Most eBook designs benefit from a familiar pattern of elements with the title at the top, descriptive imagery and the author’s name at the bottom (the title and author positions can be swapped).
The cover for “the Watson Girl: A Thriller,” above, uses this concept well. There’s a mysterious image, paired with bold easy-to-read lettering. There’s some layering and overlap, but the elements are mostly separated to ensure optimum readability.
4. Use a Standard Shape
An eBook cover should look and feel like a book cover. Nothing screams amateur like a square or misshapen book cover image.
Before beginning the design get specifications for the platforms where the book will be published. There are often image resolution requirements, file format and even multiple size requirements to consider. (Kindle and iPad cover sizes are slightly different, for example.)
Then try to design based on the standard book aspect ratio of 3:2, which is the vertical shape that most readers are used to. Leave plenty of room around the edges to account for slightly different ratios on different eBook readers so that the cover design looks the same across devices. (Many readers do pick up reading on multiple devices.)
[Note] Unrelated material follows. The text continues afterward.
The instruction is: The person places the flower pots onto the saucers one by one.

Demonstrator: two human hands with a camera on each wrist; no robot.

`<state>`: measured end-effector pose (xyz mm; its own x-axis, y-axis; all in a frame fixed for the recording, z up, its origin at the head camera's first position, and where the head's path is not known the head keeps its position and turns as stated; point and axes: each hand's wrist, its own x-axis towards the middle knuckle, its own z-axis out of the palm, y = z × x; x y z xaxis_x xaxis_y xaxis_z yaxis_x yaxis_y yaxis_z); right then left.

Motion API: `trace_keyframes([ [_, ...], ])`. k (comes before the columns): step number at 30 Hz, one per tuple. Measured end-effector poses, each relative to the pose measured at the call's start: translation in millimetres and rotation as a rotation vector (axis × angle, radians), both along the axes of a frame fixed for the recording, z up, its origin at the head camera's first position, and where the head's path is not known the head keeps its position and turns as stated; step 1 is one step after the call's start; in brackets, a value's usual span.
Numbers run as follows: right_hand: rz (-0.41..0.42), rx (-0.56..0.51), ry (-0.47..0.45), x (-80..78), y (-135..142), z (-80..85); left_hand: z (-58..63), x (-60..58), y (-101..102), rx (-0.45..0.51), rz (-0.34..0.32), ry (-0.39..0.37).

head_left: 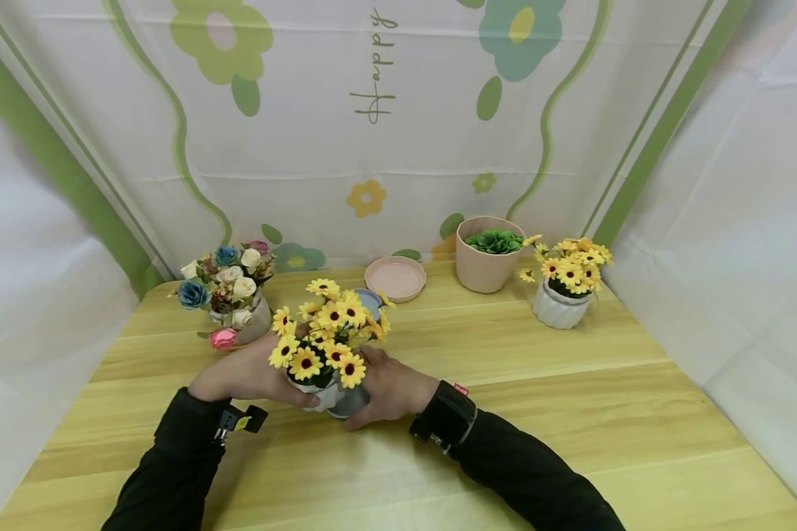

Make sure to create the design in a high-resolution format (vector is best if you can). Remember, screens are getting better all the time and bigger, better files may be needed in the future and you don’t want to recreate eBook covers.
5. Develop a Brand Style
Authors should consider a brand style for eBook publishing. Use a similar theme for a series of books, the same typeface for titles or a consistent color palette to help readers identify eBooks.
Sue Grafton has a series of books with a single letter on the cover in a style that’s clearly identifiable. It makes finding each new book in the series easy and helps loyal readers find her books quickly.
While not every eBook publisher will have something so distinct to work with, a consistent color or typography palette is a good starting point. Use that same eBook cover branding in other places as well to help carry an established visual theme – social media, email newsletters and on the book website.
When designing an eBook cover, think in thumbnails. Most places where an eBook cover is listed won’t be at full-size or resolution; it will be featured in a list with other covers at thumbnail size. Every element in the eBook cover design should render clearly at that small size, with the most important elements being the imagery and book title.
There’s a strong chance that the thumbnail view is the only impression you’ll have before a reader decides to download or even see the full-size cover option and description of the book.
And remember, readers are judging almost every book by its cover – whether consciously or subconsciously – so it needs to look professional.